0001 Bug hunting
0002 ===========
0003
0004 Kernel bug reports often come with a stack dump like the one below::
0005
0006 ------------[ cut here ]------------
0007 WARNING: CPU: 1 PID: 28102 at kernel/module.c:1108 module_put+0x57/0x70
0008 Modules linked in: dvb_usb_gp8psk(-) dvb_usb dvb_core nvidia_drm(PO) nvidia_modeset(PO) snd_hda_codec_hdmi snd_hda_intel snd_hda_codec snd_hwdep snd_hda_core snd_pcm snd_timer snd soundcore nvidia(PO) [last unloaded: rc_core]

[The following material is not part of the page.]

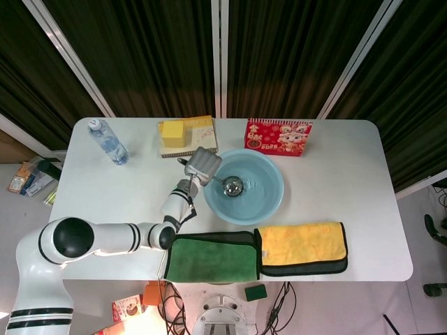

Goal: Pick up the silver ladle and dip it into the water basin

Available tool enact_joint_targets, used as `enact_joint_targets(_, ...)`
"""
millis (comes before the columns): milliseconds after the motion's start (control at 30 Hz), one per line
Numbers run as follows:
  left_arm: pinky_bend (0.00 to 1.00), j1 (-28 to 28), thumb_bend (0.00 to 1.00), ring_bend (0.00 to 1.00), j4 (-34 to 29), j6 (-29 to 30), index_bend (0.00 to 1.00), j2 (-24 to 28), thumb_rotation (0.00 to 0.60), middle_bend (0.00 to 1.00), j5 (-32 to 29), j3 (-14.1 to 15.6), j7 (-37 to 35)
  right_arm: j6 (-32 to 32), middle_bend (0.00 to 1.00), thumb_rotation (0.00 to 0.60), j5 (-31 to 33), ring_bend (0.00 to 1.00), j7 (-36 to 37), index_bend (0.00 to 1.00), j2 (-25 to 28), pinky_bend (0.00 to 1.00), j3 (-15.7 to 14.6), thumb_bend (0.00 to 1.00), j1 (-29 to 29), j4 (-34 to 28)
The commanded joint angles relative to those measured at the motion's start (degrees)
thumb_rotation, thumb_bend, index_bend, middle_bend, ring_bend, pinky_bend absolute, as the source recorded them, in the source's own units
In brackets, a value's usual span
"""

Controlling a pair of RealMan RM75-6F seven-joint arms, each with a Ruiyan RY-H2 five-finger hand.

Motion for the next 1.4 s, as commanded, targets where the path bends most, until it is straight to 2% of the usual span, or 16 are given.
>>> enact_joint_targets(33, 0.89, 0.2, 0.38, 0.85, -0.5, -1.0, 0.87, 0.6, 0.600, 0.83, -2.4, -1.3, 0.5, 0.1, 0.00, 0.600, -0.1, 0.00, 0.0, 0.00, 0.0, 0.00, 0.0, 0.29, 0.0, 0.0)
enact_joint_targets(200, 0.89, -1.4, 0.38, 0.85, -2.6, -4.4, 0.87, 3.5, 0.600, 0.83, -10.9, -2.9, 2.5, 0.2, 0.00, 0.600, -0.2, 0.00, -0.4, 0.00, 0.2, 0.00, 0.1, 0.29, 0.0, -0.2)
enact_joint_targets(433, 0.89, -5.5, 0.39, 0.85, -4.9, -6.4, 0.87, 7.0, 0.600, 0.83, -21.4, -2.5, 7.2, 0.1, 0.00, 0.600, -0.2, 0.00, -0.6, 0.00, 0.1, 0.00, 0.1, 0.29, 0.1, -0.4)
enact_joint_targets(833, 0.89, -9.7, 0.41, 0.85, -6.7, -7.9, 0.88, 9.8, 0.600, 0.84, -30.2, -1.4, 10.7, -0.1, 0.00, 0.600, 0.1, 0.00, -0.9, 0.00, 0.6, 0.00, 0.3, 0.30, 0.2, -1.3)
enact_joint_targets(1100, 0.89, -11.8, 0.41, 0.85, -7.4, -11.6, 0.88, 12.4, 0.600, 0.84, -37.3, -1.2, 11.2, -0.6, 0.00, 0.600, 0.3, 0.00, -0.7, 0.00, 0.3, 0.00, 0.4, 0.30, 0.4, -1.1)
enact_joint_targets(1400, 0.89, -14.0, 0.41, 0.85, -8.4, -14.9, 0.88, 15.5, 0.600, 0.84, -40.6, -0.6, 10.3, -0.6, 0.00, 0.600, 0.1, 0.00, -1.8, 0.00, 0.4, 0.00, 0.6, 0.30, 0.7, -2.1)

0009 CPU: 1 PID: 28102 Comm: rmmod Tainted: P WC O 4.8.4-build.1 #1
0010 Hardware name: MSI MS-7309/MS-7309, BIOS V1.12 02/23/2009
0011 00000000 c12ba080 00000000 00000000 c103ed6a c1616014 00000001 00006dc6
0012 c1615862 00000454 c109e8a7 c109e8a7 00000009 ffffffff 00000000 f13f6a10
0013 f5f5a600 c103ee33 00000009 00000000 00000000 c109e8a7 f80ca4d0 c109f617
0014 Call Trace:
0015 [<c12ba080>] ? dump_stack+0x44/0x64
0016 [<c103ed6a>] ? __warn+0xfa/0x120
0017 [<c109e8a7>] ? module_put+0x57/0x70
0018 [<c109e8a7>] ? module_put+0x57/0x70
0019 [<c103ee33>] ? warn_slowpath_null+0x23/0x30
0020 [<c109e8a7>] ? module_put+0x57/0x70
0021 [<f80ca4d0>] ? gp8psk_fe_set_frontend+0x460/0x460 [dvb_usb_gp8psk]
0022 [<c109f617>] ? symbol_put_addr+0x27/0x50
0023 [<f80bc9ca>] ? dvb_usb_adapter_frontend_exit+0x3a/0x70 [dvb_usb]
0024 [<f80bb3bf>] ? dvb_usb_exit+0x2f/0xd0 [dvb_usb]
0025 [<c13d03bc>] ? usb_disable_endpoint+0x7c/0xb0
0026 [<f80bb48a>] ? dvb_usb_device_exit+0x2a/0x50 [dvb_usb]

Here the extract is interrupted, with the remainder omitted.